● WHAT TO PRODUCE
The required output is the complete listing, copied word for word.

● SUPPLIED MATERIAL
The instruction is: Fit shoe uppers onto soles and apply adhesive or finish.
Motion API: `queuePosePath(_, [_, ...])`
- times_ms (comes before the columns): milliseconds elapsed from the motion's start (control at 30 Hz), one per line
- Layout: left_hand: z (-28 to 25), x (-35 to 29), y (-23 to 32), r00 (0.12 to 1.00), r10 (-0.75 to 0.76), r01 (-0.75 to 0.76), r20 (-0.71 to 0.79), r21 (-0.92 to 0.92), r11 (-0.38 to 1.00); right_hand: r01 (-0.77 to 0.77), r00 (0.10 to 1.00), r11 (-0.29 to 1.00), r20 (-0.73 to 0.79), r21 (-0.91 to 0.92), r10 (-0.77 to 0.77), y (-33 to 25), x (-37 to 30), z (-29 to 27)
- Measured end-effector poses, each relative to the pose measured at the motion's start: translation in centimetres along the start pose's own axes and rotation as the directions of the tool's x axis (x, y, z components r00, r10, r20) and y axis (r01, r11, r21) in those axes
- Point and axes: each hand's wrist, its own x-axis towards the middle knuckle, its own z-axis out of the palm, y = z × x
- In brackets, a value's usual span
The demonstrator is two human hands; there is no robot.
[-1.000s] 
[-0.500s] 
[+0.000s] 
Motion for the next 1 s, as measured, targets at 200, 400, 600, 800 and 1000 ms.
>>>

● REPLY
The instruction is: Fit shoe uppers onto soles and apply adhesive or finish.
Motion API: `queuePosePath(_, [_, ...])`
- times_ms (comes before the columns): milliseconds elapsed from the motion's start (control at 30 Hz), one per line
- Layout: left_hand: z (-28 to 25), x (-35 to 29), y (-23 to 32), r00 (0.12 to 1.00), r10 (-0.75 to 0.76), r01 (-0.75 to 0.76), r20 (-0.71 to 0.79), r21 (-0.92 to 0.92), r11 (-0.38 to 1.00); right_hand: r01 (-0.77 to 0.77), r00 (0.10 to 1.00), r11 (-0.29 to 1.00), r20 (-0.73 to 0.79), r21 (-0.91 to 0.92), r10 (-0.77 to 0.77), y (-33 to 25), x (-37 to 30), z (-29 to 27)
- Measured end-effector poses, each relative to the pose measured at the motion's start: translation in centimetres along the start pose's own axes and rotation as the directions of the tool's x axis (x, y, z components r00, r10, r20) and y axis (r01, r11, r21) in those axes
- Point and axes: each hand's wrist, its own x-axis towards the middle knuckle, its own z-axis out of the palm, y = z × x
- In brackets, a value's usual span
The demonstrator is two human hands; there is no robot.
[-1.000s] 
[-0.500s] 
[+0.000s] 
Motion for the next 1 s, as measured, targets at 200, 400, 600, 800 and 1000 ms.
>>>

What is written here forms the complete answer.